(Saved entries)
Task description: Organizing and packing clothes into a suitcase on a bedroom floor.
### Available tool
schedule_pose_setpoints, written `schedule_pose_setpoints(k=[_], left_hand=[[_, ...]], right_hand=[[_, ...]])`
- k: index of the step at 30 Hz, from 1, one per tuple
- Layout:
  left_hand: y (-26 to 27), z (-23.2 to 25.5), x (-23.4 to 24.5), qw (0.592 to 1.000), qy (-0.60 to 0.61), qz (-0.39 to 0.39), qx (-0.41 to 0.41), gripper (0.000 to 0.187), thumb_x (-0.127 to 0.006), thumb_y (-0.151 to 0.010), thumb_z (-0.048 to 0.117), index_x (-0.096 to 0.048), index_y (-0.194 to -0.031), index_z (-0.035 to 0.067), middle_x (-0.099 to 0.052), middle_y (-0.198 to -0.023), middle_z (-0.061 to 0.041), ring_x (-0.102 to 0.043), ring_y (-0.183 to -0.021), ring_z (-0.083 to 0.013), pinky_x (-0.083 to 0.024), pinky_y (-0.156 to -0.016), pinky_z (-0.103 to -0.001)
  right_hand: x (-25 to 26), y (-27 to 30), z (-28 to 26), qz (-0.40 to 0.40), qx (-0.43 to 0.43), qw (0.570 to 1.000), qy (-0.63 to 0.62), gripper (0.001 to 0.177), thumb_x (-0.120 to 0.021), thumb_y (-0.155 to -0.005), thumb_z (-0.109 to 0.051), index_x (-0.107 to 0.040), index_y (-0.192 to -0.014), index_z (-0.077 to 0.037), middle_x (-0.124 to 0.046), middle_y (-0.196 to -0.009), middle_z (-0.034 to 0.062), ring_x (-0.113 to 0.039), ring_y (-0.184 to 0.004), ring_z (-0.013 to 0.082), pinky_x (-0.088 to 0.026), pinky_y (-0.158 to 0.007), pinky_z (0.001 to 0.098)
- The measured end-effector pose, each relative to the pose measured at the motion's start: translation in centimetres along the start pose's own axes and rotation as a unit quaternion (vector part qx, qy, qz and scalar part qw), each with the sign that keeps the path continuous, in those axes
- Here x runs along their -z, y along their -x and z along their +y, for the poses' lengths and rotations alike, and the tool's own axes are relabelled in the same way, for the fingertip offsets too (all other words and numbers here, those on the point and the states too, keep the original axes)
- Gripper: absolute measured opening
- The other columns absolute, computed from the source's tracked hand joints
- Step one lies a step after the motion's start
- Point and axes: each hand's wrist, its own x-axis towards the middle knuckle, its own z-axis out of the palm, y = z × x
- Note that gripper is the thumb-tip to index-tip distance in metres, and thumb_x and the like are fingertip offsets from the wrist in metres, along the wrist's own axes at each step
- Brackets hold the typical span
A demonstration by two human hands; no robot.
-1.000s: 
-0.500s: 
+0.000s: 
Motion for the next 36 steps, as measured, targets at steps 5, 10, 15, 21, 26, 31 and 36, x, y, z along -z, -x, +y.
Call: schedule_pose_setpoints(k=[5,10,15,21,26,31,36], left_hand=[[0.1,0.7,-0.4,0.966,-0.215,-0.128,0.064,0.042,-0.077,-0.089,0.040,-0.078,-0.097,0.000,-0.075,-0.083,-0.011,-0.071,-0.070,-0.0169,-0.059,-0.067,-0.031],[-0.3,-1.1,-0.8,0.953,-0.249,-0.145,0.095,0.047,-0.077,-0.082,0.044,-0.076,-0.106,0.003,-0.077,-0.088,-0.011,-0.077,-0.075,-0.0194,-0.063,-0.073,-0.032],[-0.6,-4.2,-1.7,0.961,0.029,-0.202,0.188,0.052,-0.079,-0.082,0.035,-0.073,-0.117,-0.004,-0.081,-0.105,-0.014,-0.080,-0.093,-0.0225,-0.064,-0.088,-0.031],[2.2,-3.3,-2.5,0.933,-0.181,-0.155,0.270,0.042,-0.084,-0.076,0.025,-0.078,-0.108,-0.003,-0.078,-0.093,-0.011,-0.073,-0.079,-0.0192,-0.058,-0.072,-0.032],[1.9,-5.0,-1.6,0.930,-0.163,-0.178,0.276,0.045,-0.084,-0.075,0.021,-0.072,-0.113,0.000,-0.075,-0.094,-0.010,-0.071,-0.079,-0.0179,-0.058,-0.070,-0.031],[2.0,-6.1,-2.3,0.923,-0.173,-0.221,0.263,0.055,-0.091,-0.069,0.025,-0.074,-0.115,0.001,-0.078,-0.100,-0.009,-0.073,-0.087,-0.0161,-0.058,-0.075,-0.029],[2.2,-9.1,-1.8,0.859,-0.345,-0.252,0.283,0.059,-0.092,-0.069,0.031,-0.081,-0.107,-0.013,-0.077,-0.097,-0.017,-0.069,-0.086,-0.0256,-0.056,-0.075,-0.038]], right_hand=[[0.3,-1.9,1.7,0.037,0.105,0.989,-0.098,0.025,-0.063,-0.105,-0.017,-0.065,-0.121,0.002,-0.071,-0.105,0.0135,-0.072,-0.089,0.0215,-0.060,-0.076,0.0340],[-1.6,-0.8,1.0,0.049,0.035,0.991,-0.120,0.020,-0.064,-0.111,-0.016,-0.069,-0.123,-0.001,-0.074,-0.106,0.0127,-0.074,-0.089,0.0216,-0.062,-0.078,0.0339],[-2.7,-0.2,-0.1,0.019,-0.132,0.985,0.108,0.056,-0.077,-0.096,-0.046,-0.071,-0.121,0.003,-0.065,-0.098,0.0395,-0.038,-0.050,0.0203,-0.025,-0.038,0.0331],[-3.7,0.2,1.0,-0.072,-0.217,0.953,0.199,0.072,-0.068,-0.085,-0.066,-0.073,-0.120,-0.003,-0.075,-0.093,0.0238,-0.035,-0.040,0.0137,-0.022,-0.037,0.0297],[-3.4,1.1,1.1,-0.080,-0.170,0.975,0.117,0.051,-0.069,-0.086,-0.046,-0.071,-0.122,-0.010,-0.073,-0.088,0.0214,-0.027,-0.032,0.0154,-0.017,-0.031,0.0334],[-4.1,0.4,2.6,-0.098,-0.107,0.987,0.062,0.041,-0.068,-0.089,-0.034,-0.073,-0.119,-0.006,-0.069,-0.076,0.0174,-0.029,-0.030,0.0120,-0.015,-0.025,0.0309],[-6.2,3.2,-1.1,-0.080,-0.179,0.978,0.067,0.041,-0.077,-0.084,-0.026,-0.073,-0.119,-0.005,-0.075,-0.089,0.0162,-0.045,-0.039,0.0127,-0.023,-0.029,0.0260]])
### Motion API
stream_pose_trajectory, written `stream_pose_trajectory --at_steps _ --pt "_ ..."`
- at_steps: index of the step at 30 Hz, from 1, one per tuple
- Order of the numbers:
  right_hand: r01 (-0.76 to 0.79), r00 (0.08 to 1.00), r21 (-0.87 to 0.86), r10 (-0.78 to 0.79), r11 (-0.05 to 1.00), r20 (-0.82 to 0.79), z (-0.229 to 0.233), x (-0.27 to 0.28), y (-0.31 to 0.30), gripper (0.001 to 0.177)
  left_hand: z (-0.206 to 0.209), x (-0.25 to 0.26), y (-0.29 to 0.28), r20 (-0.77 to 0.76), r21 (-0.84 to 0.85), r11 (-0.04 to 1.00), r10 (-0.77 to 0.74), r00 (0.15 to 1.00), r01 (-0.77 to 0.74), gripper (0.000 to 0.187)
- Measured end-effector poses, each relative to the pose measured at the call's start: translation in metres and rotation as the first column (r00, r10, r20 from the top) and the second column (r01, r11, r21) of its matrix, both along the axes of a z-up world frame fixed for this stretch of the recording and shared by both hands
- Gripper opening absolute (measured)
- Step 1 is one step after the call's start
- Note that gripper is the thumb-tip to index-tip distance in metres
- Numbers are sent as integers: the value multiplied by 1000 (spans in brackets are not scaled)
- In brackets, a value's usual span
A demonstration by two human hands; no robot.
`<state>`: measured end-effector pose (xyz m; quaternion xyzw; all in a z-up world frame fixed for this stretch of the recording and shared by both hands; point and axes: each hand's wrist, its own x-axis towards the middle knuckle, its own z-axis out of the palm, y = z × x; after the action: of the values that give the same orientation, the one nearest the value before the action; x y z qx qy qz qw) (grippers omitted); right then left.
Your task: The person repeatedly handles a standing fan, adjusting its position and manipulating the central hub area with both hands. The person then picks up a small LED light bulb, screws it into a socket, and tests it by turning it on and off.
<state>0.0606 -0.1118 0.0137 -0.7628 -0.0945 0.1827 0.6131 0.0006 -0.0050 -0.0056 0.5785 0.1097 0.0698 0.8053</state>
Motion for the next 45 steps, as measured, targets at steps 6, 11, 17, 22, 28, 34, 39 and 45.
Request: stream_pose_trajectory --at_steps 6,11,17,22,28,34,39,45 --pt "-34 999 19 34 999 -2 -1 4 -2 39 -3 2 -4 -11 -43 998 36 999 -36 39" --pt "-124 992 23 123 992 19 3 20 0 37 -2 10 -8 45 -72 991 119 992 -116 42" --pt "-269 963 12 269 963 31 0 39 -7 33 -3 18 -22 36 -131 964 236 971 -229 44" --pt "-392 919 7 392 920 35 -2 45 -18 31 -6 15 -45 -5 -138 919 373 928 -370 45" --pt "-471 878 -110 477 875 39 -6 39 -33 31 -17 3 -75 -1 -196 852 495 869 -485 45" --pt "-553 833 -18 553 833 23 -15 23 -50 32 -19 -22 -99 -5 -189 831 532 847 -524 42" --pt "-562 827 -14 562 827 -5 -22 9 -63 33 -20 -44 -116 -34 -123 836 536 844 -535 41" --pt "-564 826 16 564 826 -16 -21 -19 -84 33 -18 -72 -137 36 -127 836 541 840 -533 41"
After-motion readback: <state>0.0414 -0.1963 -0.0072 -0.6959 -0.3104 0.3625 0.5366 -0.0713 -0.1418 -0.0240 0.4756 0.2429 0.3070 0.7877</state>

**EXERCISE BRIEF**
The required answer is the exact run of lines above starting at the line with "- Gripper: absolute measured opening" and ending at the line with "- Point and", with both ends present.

**TASK SOLUTION**
- Gripper: absolute measured opening
- The other columns absolute, computed from the source's tracked hand joints
- Step one lies a step after the motion's start
- Point and axes: each hand's wrist, its own x-axis towards the middle knuckle, its own z-axis out of the palm, y = z × x

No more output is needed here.